Entries shown below:
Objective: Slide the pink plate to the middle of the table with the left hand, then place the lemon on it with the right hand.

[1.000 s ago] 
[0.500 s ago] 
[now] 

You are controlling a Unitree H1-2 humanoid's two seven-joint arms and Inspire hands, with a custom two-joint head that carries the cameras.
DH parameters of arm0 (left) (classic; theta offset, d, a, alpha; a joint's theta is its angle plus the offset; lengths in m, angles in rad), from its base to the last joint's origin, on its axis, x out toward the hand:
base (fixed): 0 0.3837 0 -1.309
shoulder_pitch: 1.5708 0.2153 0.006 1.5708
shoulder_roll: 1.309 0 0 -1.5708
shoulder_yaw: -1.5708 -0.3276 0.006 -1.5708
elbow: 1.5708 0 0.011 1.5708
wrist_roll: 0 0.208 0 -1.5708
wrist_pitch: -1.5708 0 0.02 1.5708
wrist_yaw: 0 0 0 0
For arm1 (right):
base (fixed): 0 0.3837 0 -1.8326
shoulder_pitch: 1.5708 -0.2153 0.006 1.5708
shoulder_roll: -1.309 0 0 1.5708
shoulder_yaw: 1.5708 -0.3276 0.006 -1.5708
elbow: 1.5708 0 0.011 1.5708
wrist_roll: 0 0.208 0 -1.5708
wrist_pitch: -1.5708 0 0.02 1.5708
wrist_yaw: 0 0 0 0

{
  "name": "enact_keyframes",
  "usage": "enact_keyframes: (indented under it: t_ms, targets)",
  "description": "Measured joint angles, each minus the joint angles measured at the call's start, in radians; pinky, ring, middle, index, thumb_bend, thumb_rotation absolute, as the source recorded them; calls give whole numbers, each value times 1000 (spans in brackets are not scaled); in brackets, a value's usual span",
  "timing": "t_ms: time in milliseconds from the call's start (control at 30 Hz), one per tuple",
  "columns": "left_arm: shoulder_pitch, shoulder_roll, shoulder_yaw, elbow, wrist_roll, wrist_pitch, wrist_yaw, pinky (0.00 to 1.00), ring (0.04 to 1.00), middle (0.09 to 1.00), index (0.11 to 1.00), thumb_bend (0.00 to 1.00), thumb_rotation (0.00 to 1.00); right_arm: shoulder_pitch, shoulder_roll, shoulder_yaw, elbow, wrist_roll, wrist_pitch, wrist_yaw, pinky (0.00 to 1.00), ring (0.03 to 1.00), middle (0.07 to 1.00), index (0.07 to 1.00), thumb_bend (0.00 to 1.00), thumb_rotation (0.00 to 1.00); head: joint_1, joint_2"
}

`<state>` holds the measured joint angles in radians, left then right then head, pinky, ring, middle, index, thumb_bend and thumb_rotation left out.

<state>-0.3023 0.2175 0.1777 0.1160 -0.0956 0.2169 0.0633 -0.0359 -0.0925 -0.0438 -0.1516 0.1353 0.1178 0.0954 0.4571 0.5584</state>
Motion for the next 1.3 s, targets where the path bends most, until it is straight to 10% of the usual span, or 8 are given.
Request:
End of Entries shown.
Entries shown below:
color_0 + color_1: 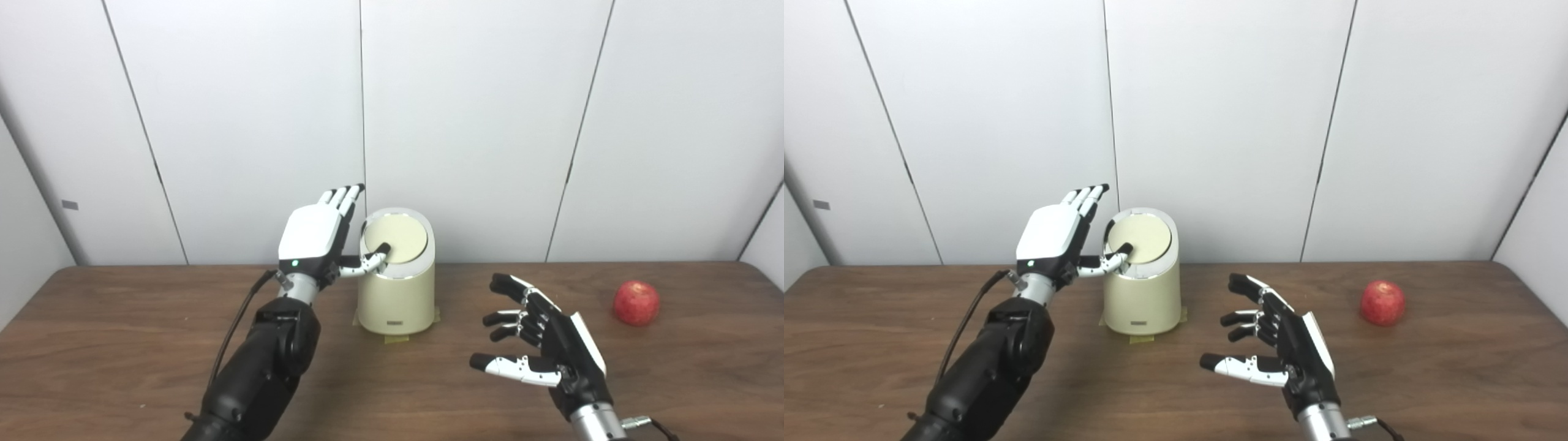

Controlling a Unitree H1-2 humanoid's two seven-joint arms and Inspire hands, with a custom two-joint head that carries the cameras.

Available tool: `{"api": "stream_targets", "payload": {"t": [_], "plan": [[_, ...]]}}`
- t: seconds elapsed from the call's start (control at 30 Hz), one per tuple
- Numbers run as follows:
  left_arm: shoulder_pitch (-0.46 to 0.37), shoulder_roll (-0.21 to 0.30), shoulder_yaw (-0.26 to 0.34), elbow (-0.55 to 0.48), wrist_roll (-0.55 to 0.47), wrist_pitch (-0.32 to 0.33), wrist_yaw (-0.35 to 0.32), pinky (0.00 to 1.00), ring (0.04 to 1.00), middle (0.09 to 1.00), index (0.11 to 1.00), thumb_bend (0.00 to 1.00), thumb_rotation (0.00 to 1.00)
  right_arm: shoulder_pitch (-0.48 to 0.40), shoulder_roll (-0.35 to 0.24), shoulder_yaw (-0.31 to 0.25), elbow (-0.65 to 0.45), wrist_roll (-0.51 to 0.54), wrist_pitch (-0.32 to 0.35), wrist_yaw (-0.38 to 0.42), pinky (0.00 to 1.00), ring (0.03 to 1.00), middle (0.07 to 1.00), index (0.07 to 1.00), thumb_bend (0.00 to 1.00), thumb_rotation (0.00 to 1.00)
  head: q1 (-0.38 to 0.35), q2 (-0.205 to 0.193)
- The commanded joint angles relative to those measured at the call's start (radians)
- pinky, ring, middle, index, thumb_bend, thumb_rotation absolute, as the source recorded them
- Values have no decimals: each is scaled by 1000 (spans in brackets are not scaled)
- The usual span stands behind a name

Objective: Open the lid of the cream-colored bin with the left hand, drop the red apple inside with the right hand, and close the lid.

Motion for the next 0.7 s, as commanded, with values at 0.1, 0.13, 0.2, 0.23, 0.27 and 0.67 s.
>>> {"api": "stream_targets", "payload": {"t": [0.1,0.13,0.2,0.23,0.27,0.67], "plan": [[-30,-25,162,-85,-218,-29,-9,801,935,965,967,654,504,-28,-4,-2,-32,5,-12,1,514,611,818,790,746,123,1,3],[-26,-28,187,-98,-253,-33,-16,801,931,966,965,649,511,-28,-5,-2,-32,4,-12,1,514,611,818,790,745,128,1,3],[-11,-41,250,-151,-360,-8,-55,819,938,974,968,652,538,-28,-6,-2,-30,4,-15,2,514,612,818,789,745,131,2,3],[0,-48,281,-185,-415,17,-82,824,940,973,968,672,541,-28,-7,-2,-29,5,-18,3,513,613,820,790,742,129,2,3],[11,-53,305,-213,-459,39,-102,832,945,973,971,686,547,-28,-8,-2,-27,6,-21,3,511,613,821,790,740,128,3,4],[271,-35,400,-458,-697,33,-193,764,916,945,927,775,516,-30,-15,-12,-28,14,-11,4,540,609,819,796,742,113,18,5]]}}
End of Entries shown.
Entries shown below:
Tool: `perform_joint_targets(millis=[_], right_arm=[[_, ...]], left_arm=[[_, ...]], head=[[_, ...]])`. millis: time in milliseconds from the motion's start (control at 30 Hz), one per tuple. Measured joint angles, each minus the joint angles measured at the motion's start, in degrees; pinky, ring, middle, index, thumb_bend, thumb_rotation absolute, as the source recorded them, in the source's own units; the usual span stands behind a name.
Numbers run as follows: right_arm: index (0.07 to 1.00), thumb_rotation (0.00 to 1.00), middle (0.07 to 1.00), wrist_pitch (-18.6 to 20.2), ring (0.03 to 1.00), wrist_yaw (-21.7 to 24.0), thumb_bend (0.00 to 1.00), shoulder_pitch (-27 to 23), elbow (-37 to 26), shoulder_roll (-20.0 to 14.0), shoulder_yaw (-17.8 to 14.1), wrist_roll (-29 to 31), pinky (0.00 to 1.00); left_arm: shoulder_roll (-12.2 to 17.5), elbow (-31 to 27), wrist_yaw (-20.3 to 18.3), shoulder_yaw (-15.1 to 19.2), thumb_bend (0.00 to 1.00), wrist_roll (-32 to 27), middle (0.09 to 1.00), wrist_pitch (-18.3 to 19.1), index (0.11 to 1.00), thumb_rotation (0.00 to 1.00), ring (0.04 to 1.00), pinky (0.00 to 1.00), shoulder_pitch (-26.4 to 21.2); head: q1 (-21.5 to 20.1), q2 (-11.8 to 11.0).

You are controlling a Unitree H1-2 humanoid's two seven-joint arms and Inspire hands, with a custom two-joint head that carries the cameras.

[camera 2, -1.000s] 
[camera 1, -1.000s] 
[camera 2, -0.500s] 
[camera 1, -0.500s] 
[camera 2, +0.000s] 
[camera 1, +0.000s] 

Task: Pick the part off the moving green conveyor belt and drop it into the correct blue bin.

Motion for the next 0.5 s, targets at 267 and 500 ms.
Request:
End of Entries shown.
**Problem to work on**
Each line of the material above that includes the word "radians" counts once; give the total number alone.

**Solution to the exercise**
3